◆ **ABOUT THIS EXERCISE**: Quote the entries below from the line with "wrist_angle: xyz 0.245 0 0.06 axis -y" through the line with "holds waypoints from", both ends included, and only those lines.

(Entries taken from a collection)

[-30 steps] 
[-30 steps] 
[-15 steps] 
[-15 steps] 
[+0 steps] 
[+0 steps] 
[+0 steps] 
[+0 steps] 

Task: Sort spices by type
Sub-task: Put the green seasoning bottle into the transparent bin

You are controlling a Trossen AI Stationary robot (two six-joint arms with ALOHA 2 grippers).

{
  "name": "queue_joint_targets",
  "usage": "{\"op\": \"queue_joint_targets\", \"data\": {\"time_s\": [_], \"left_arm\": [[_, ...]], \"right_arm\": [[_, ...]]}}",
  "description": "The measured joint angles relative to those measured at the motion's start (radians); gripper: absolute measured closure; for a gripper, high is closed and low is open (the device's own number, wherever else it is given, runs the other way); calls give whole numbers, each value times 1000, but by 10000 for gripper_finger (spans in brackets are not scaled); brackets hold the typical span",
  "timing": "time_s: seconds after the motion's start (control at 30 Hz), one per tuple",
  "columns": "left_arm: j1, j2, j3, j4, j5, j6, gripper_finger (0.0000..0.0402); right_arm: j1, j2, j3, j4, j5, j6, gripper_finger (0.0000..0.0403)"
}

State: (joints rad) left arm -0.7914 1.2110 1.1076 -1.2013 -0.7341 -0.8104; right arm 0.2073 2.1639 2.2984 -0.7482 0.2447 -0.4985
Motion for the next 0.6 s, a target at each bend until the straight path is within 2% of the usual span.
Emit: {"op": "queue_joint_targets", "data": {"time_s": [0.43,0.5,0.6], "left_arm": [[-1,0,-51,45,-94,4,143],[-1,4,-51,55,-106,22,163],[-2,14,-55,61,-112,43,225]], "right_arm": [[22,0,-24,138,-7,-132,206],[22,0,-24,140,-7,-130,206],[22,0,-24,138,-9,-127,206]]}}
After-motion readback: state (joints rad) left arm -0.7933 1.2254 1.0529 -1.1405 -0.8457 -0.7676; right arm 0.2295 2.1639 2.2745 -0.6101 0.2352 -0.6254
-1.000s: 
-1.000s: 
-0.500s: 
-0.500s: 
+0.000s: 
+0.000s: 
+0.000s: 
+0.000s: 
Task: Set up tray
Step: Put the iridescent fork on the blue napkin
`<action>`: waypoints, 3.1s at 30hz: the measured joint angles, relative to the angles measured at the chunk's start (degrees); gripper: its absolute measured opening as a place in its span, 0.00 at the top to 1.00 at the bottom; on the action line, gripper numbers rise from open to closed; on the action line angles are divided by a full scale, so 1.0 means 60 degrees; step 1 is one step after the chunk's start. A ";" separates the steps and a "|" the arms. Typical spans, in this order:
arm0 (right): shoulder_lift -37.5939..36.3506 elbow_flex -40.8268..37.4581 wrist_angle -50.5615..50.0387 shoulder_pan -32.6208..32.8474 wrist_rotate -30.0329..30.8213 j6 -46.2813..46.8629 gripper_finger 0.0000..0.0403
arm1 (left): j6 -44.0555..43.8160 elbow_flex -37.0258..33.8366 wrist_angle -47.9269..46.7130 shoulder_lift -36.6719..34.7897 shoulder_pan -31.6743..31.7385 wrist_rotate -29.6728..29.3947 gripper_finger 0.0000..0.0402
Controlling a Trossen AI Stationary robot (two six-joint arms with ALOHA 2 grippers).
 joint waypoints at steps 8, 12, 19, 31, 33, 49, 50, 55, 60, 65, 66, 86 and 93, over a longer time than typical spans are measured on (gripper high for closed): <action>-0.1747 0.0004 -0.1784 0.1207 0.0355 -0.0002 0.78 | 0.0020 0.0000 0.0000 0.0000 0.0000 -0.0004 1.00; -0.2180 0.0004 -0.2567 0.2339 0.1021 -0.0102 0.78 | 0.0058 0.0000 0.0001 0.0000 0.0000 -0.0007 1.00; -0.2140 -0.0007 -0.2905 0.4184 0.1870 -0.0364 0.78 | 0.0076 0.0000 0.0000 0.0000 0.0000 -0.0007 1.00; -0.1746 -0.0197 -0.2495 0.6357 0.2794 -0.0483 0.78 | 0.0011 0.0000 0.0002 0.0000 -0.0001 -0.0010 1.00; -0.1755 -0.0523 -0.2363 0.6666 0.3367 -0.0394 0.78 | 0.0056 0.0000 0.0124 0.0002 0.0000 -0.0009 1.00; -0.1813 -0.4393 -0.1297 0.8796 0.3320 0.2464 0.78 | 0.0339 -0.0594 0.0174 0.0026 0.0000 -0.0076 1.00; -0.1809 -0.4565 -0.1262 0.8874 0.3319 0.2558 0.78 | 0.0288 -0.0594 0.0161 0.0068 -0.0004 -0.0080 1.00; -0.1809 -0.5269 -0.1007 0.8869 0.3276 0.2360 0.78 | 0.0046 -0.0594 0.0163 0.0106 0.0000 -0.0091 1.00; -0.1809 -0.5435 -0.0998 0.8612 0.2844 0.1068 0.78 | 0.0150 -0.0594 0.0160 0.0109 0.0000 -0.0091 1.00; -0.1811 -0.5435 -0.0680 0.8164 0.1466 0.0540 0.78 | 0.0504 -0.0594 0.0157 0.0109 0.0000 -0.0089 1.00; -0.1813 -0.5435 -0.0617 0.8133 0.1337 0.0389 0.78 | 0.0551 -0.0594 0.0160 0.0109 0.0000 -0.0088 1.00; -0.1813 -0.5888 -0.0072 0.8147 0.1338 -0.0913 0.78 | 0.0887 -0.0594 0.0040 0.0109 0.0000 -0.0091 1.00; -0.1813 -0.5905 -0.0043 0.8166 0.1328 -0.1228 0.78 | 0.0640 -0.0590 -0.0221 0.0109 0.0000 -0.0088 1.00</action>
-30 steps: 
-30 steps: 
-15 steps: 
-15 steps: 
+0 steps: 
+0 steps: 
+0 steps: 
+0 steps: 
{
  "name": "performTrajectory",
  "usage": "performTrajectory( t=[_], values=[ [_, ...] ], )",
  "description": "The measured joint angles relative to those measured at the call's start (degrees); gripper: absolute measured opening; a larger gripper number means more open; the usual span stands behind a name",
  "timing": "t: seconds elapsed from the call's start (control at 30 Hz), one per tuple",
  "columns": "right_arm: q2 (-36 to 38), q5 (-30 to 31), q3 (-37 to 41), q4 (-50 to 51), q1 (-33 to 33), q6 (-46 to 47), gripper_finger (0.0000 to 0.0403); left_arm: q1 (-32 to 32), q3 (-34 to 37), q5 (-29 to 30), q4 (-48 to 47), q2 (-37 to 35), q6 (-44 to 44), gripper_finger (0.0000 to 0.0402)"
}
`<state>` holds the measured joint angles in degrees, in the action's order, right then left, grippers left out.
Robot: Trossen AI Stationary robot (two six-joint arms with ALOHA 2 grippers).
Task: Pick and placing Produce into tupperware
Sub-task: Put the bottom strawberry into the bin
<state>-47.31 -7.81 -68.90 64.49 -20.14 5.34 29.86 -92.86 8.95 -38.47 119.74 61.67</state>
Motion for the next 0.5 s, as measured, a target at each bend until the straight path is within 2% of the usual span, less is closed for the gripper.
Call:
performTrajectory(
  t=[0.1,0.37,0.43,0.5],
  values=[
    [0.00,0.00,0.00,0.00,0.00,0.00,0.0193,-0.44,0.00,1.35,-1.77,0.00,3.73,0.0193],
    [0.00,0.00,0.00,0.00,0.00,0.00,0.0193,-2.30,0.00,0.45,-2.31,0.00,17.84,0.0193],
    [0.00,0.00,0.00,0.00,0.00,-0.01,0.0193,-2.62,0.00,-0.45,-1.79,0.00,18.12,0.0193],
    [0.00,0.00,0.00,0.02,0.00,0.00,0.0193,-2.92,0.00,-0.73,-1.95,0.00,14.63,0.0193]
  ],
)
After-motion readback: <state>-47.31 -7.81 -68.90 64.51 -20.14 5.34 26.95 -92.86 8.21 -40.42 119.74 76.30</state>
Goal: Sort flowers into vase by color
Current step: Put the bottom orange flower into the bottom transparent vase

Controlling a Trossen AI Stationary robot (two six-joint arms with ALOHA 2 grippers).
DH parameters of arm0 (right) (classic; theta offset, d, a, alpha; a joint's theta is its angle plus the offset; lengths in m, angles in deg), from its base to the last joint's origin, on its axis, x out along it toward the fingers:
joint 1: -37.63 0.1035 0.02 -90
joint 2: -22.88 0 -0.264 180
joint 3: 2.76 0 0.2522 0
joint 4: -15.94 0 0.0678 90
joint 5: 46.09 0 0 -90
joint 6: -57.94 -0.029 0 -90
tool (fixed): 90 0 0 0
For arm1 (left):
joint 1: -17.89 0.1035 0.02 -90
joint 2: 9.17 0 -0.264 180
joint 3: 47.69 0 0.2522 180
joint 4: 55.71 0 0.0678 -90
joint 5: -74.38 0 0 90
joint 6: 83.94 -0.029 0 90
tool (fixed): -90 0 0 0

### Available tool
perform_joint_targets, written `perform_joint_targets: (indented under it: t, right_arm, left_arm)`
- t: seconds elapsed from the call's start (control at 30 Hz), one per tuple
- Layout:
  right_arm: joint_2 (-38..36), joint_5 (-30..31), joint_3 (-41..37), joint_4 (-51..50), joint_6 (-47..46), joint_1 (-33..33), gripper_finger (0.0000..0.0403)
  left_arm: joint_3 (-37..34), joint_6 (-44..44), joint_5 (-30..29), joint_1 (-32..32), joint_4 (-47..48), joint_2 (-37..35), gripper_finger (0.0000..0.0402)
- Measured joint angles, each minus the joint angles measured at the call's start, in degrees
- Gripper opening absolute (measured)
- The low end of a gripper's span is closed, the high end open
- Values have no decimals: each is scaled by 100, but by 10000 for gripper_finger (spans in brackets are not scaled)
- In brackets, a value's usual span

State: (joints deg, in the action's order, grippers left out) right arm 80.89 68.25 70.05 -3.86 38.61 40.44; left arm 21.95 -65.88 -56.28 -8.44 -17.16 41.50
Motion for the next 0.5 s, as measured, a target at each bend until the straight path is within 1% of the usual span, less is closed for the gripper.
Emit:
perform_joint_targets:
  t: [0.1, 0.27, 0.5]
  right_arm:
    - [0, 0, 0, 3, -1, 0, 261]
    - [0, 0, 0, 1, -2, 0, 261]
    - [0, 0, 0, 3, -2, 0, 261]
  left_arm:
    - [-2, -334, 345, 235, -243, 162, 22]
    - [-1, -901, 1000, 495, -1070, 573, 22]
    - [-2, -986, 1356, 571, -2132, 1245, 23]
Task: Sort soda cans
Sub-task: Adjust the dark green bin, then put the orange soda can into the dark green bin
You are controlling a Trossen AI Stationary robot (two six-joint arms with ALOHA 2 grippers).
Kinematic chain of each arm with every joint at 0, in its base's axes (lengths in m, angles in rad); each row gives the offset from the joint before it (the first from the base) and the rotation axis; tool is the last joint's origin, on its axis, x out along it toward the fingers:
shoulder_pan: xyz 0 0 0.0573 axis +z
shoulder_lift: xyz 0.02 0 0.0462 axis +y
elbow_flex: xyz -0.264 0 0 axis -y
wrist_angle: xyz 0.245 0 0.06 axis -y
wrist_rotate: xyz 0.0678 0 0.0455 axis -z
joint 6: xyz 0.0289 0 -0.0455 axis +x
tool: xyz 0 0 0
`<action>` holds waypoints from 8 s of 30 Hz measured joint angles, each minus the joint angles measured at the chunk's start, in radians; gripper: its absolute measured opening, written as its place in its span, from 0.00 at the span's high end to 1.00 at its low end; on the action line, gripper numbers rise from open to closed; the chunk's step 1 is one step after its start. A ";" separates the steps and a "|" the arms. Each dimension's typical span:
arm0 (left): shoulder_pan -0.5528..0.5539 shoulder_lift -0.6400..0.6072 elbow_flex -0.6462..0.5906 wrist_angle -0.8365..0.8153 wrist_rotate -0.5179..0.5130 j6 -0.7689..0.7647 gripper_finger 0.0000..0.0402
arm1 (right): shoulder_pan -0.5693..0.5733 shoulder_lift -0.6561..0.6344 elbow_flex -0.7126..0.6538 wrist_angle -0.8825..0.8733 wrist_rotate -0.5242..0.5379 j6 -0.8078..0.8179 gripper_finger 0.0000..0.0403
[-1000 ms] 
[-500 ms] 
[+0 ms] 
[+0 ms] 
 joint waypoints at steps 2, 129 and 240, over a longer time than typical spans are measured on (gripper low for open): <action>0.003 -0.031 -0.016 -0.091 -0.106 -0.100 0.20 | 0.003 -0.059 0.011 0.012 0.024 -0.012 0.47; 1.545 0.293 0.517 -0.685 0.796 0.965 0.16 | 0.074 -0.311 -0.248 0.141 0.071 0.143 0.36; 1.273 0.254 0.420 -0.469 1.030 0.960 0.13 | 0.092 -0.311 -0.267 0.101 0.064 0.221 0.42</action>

◆ **THE ANSWER**:
wrist_angle: xyz 0.245 0 0.06 axis -y
wrist_rotate: xyz 0.0678 0 0.0455 axis -z
joint 6: xyz 0.0289 0 -0.0455 axis +x
tool: xyz 0 0 0
`<action>` holds waypoints from 8 s of 30 Hz measured joint angles, each minus the joint angles measured at the chunk's start, in radians; gripper: its absolute measured opening, written as its place in its span, from 0.00 at the span's high end to 1.00 at its low end; on the action line, gripper numbers rise from open to closed; the chunk's step 1 is one step after its start. A ";" separates the steps and a "|" the arms. Each dimension's typical span:

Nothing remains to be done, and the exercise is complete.